Evaluation 9 min read

RAGAS Metrics Explained: What They Measure, What They Miss, and When They Lie

Faithfulness, answer relevancy, context precision, and context recall each measure a different failure mode — but each has blind spots. When 0.91 faithfulness means nothing, and how to build a composite eval that catches what RAGAS misses.

What RAGAS actually measures

RAGAS is the most widely used RAG evaluation framework. Most teams treat it as a quality score: 0.91 faithfulness sounds like a 91% pass rate. It is not. Each RAGAS metric measures a specific, narrow property of a specific component of the RAG pipeline — and each one has documented failure modes where it returns high scores on bad outputs. Understanding what the numbers mean is prerequisite to using them correctly.

There are four core RAGAS metrics. They are not interchangeable, they are not equally important for all use cases, and the right interpretation depends entirely on what your system is trying to do.

Faithfulness

Faithfulness measures whether the claims in the generated answer can be inferred from the retrieved context. It is defined as: number of claims in the answer that are grounded in the context, divided by the total number of claims in the answer.

What faithfulness catches: hallucinated facts that contradict the retrieved documents. A response that adds information not present in the context will have low faithfulness. A response that fabricates a statistic not in the context will have low faithfulness.

What faithfulness misses: it says nothing about whether the answer is actually correct. If the context itself contains incorrect information — stale documents, scraped errors, contradictions — a response that faithfully reproduces those errors will score 1.0 faithfulness. You have a faithful hallucination.

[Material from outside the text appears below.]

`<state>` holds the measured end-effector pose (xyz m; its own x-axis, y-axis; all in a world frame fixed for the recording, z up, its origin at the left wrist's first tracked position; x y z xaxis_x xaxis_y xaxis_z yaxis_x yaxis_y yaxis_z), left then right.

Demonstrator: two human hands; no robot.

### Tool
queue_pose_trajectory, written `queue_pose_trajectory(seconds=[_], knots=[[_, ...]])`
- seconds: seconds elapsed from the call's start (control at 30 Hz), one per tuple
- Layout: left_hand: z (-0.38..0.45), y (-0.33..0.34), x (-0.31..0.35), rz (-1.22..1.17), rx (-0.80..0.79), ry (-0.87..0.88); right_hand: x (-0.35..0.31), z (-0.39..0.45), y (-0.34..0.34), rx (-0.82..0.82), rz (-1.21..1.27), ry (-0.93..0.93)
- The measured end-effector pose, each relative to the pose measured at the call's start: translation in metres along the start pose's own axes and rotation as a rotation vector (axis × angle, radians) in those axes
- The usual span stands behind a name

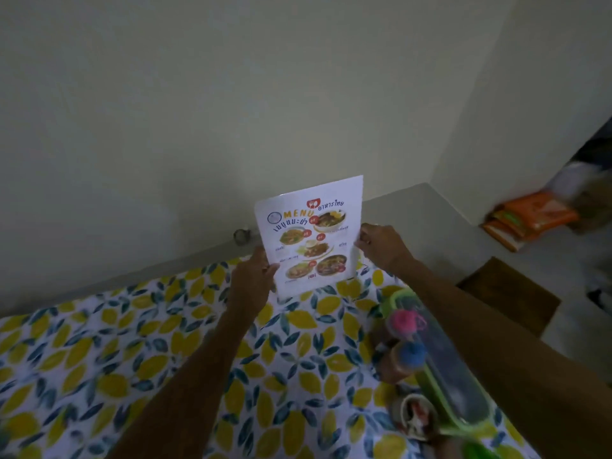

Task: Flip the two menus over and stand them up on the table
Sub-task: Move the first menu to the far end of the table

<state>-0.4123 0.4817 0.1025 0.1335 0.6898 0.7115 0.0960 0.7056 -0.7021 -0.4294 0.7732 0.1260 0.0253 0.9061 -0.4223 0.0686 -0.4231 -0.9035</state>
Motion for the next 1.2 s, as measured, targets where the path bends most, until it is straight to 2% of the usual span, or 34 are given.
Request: queue_pose_trajectory(seconds=[0.2, 0.4, 0.7, 1.03, 1.2], knots=[[0.053, 0.068, 0.057, -0.007, -0.035, -0.003, 0.093, 0.034, -0.026, 0.015, 0.043, 0.031], [0.098, 0.109, 0.061, 0.005, -0.056, -0.065, 0.140, 0.071, -0.021, 0.000, 0.071, 0.065], [0.129, 0.139, 0.040, 0.002, -0.059, -0.167, 0.169, 0.108, 0.005, -0.038, 0.099, 0.084], [0.140, 0.150, 0.036, 0.070, -0.061, -0.168, 0.177, 0.111, 0.024, 0.012, 0.145, 0.081], [0.134, 0.154, 0.035, 0.042, -0.082, -0.217, 0.183, 0.107, 0.035, -0.024, 0.168, 0.121]])
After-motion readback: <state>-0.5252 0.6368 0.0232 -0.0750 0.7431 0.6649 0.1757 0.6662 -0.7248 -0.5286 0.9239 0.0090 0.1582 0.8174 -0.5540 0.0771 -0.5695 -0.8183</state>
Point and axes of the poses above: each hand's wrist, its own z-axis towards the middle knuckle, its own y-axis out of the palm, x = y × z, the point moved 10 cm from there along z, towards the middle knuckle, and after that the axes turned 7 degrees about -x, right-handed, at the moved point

High faithfulness with low accuracy means your retrieved documents are wrong, not your model. Faithfulness only measures consistency between answer and context — it says nothing about whether the context or the answer reflects reality. Pair faithfulness with document quality audits.

Answer relevancy

Answer relevancy measures whether the generated answer addresses the user's question. It is computed using an indirect method: generate multiple candidate questions from the answer, then measure cosine similarity between those generated questions and the original question. A relevant answer should produce generated questions that are similar to what was asked.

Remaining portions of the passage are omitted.